Espiões alemães em Bagdá ajudaram caças norte-americanos a atingir pelo menos um alvo durante a guerra de 2003, apesar das declarações de Berlim de que não se envolveria no conflito, disse a imprensa da Alemanha nesta quinta-feira. O jornal Sueddeutsche Zeitung e a TV NDR afirmaram que dois agentes do serviço de inteligência BND ficaram no Iraque no decorrer da guerra, alimentando colegas dos EUA com informações.
- Eles nos deram apoio direto. Eles nos deram informações sobre alvos - disse um ex-oficial militar norte-americano, segundo a NDR, que exibirá um programa sobre o assunto nesta quinta-feira.
Ele citou uma ação do dia 7 de abril de 2003 em um subúrbio de Bagdá, onde acreditava-se que Saddam Hussein pudesse estar e que ocorreu após um oficial do BND ter confirmado que havia limosines do lado de fora de um prédio. Pelo manos 12 civis foram mortos na operação. A alegação, se confirmada, poderá envergonhar o ministro das Relações Exteriores Frank-Walter Steinmeier, que foi chefe de gabinete do então chanceler (primeiro-ministro) Gerhard Schroeder e supervisionava os serviços de segurança.

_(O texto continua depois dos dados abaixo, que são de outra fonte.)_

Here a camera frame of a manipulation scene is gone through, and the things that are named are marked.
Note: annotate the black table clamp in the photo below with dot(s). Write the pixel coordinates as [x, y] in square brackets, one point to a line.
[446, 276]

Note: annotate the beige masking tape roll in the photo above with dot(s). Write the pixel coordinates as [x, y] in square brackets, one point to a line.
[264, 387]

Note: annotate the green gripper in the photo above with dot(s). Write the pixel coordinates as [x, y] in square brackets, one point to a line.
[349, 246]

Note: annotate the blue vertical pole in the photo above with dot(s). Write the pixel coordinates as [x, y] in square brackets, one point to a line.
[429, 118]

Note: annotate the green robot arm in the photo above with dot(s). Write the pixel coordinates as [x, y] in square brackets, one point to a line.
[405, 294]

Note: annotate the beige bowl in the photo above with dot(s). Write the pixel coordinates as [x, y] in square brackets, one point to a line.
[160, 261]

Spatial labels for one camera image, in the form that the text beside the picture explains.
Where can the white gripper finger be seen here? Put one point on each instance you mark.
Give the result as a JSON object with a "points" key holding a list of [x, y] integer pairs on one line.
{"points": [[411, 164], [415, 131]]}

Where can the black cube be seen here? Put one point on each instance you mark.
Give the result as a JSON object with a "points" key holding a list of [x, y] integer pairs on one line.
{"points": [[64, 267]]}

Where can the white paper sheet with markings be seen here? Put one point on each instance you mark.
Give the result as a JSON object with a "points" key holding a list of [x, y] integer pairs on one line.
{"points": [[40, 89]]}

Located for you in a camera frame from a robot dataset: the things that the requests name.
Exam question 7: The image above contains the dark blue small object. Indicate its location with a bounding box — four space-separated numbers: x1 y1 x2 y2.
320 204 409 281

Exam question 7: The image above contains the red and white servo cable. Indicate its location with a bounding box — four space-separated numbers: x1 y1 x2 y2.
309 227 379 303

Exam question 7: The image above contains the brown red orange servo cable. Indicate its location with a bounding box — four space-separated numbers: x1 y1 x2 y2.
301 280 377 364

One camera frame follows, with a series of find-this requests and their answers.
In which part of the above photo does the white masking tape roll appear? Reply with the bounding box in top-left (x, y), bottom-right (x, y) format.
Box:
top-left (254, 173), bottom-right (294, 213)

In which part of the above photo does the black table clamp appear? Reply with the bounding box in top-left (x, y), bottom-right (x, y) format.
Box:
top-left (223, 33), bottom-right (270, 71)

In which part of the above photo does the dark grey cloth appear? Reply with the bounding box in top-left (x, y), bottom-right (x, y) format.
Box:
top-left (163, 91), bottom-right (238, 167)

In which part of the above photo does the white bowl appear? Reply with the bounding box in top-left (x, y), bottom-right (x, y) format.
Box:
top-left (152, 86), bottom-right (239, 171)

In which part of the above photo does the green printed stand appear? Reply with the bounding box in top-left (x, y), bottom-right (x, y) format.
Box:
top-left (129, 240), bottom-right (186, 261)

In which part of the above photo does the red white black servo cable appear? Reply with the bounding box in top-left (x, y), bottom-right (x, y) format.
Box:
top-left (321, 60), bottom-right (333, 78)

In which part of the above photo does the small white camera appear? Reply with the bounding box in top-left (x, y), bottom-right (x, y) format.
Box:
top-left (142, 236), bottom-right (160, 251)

O Sueddeutsche Zeitung citou fontes de segurança segundo as quais o aval para a cooperação do BND foi uma "decisão política" tomada pelo governo de Schroeder após conversas entre o serviço de inteligência e a Chancelaria. A NDR disse que Steinmeier não quis ser entrevistado para o programa. A TV disse que o BND confirmou que dois agentes permaneceram no Iraque, mas negou que eles estivessem envolvidos na ajuda com alvos para bombardeios.